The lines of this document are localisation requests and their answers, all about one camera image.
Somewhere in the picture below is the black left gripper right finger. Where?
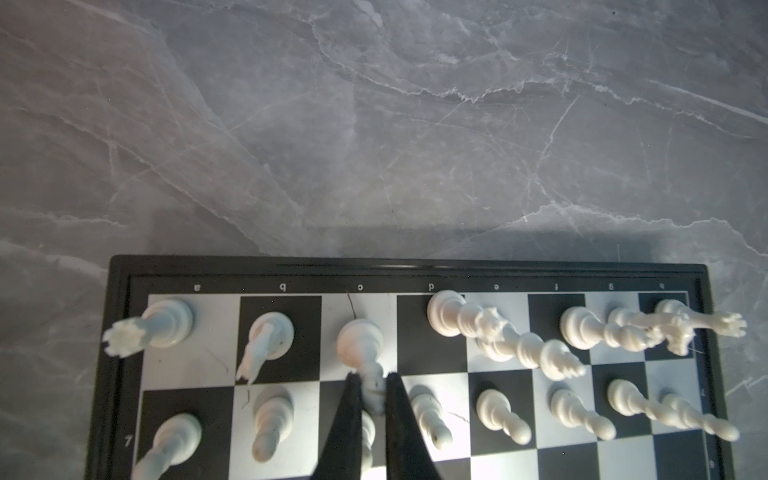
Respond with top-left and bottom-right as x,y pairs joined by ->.
385,372 -> 441,480

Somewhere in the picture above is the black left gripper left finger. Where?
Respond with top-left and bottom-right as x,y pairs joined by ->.
311,373 -> 363,480

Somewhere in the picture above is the white piece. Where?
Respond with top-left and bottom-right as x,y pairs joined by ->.
336,319 -> 386,416
475,324 -> 587,381
427,290 -> 511,342
236,311 -> 295,385

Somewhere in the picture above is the black and silver chessboard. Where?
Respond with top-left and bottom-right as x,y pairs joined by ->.
85,255 -> 741,479

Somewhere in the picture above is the white bishop on board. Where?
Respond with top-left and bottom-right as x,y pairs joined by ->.
560,306 -> 664,352

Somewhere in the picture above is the white pawn three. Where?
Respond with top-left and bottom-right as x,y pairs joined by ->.
361,410 -> 376,474

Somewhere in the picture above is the white pawn four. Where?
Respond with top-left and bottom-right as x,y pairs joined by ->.
410,388 -> 453,450

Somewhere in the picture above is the white pawn two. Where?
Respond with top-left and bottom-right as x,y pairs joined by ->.
252,394 -> 294,463

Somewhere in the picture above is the white pawn five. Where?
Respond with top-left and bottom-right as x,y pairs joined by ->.
476,389 -> 533,445

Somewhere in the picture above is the white pawn one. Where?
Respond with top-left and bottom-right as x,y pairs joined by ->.
131,413 -> 202,480

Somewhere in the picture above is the white pawn six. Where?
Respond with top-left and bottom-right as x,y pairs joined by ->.
550,389 -> 617,441

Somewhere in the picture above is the white rook far left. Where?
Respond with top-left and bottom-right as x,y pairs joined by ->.
102,299 -> 194,358

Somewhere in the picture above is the white rook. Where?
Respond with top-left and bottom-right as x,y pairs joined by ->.
655,299 -> 747,338
102,299 -> 194,358

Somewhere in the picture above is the white pawn seven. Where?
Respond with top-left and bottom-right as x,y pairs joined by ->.
607,379 -> 685,429

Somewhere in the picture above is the white pawn eight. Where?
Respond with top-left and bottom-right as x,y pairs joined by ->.
662,393 -> 740,442

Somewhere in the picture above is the white rook far right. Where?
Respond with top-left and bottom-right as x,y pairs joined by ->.
655,299 -> 747,338

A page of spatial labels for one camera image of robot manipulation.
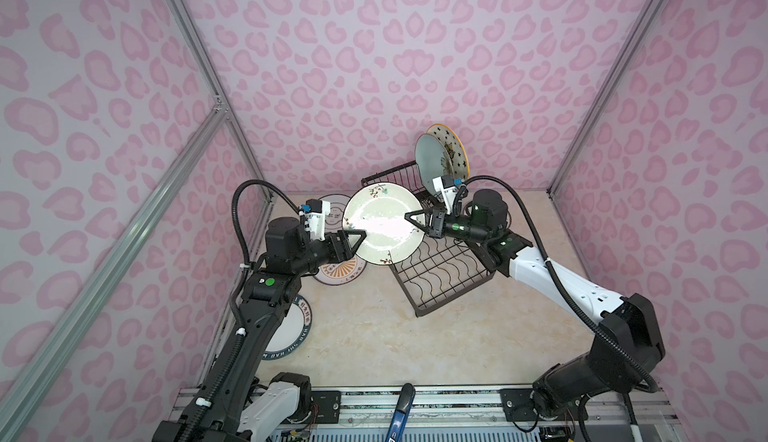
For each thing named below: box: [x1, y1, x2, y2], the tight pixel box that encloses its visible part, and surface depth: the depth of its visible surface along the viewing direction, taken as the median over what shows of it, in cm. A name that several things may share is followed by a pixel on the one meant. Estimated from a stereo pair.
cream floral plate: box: [342, 182, 425, 265], surface depth 72 cm
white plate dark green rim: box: [262, 294, 313, 360], surface depth 86 cm
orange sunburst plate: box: [314, 254, 367, 286], surface depth 99 cm
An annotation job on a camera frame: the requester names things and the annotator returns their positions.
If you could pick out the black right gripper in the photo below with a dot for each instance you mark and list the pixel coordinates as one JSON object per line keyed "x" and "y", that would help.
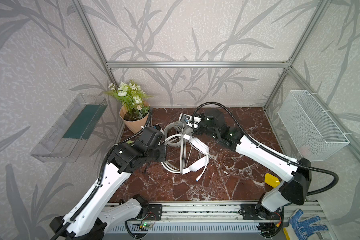
{"x": 196, "y": 127}

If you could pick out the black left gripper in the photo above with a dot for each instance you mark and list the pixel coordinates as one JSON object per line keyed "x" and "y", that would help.
{"x": 160, "y": 147}

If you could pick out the white headphones pair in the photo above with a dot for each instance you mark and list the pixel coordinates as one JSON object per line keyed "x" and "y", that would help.
{"x": 173, "y": 133}
{"x": 190, "y": 143}

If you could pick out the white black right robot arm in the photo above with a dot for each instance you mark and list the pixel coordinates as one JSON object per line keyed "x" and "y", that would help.
{"x": 297, "y": 188}

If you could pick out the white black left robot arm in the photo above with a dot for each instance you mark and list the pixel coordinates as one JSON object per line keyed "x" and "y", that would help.
{"x": 87, "y": 221}

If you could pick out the peach flower pot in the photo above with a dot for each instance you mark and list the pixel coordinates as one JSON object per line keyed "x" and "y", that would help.
{"x": 135, "y": 118}

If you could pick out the artificial green white plant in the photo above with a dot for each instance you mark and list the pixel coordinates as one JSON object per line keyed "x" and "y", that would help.
{"x": 132, "y": 97}

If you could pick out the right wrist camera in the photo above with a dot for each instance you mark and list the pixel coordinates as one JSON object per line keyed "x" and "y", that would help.
{"x": 187, "y": 118}

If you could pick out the clear plastic wall shelf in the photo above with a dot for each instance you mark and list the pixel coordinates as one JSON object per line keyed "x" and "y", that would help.
{"x": 66, "y": 139}

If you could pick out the aluminium frame crossbar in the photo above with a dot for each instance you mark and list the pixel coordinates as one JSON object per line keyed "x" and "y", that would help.
{"x": 196, "y": 64}

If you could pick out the white wire mesh basket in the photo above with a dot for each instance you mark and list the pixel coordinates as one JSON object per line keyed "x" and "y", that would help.
{"x": 314, "y": 133}

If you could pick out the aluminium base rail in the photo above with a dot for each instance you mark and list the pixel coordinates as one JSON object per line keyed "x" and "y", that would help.
{"x": 215, "y": 217}

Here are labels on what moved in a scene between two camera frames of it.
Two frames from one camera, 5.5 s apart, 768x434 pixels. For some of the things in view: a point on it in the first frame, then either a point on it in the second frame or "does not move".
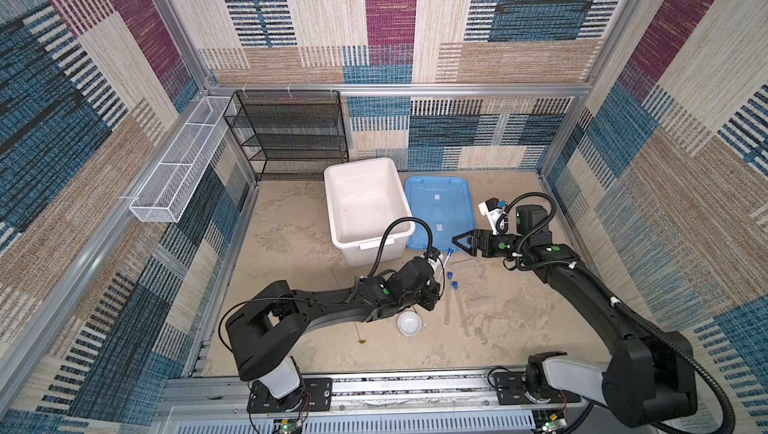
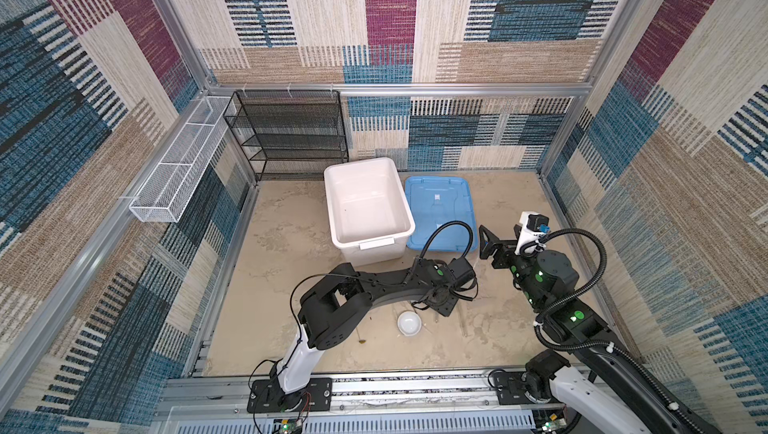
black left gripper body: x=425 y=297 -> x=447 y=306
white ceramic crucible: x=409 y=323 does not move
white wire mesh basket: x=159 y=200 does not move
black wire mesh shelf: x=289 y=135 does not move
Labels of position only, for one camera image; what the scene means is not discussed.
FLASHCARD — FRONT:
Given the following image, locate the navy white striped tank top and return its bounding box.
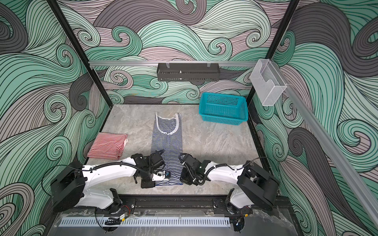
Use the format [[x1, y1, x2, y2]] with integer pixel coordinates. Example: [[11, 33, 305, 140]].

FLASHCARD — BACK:
[[151, 113, 183, 186]]

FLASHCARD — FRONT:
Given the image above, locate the red white striped tank top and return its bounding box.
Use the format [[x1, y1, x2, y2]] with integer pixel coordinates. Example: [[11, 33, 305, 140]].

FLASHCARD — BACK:
[[87, 132, 128, 160]]

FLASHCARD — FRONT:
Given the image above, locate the teal plastic basket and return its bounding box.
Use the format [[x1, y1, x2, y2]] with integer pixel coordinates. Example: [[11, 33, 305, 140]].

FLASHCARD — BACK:
[[199, 92, 248, 125]]

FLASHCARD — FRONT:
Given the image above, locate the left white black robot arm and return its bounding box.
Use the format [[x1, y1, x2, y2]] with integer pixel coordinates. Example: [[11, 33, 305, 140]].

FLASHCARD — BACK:
[[50, 154, 164, 214]]

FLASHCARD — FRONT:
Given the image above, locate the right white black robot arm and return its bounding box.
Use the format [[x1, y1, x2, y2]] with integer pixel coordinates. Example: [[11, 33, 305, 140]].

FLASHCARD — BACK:
[[179, 153, 280, 214]]

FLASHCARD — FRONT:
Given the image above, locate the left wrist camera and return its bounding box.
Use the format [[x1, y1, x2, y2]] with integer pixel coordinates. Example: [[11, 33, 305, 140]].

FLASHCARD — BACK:
[[152, 171, 171, 182]]

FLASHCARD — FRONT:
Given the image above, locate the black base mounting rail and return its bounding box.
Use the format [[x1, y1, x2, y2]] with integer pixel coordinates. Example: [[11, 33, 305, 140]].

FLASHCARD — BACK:
[[56, 194, 293, 214]]

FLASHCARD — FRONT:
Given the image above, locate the white slotted cable duct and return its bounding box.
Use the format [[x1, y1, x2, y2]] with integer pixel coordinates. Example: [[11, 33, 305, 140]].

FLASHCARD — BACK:
[[58, 216, 231, 228]]

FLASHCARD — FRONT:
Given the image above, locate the right black frame post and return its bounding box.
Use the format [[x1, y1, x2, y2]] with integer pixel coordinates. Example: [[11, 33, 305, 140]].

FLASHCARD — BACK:
[[247, 1, 299, 108]]

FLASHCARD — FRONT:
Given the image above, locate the black frame post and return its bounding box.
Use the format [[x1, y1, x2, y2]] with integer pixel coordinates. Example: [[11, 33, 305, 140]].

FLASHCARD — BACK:
[[47, 0, 113, 109], [247, 1, 299, 108]]

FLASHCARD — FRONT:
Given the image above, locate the black perforated wall tray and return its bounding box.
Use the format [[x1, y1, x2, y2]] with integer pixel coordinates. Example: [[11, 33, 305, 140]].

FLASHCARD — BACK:
[[157, 63, 221, 84]]

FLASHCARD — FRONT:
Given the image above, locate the clear plastic wall bin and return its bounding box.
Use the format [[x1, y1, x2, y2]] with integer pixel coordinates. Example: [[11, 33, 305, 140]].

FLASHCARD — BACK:
[[250, 59, 287, 106]]

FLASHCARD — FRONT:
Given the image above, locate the back aluminium rail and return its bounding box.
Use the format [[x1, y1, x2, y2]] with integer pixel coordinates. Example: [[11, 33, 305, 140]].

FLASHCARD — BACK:
[[88, 60, 257, 67]]

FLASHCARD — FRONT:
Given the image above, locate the aluminium rail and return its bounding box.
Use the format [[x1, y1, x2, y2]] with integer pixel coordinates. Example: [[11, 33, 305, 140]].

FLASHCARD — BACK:
[[88, 60, 257, 67], [269, 60, 378, 226]]

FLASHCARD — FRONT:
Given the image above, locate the right aluminium rail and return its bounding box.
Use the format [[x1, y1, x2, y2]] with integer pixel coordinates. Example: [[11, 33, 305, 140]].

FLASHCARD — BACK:
[[269, 60, 378, 226]]

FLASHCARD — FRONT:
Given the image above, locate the left black frame post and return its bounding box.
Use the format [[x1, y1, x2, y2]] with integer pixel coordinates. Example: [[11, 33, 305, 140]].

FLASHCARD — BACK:
[[47, 0, 113, 109]]
+ + + + +
• **What is needed**
Every line that contains the string "surface" should be copied from the entries.

• **Your response**
For each thing named below: box: [x1, y1, x2, y2], the tight pixel box that encloses its visible part, and surface depth: the depth of its visible surface along the viewing direction, taken as the median over what shows of it, in cm. A name that several things may share is followed by a pixel on the one meant. Estimated from a stereo pair.
cream floral plate: box: [342, 182, 425, 265], surface depth 72 cm
white plate dark green rim: box: [262, 294, 313, 360], surface depth 86 cm
orange sunburst plate: box: [314, 254, 367, 286], surface depth 99 cm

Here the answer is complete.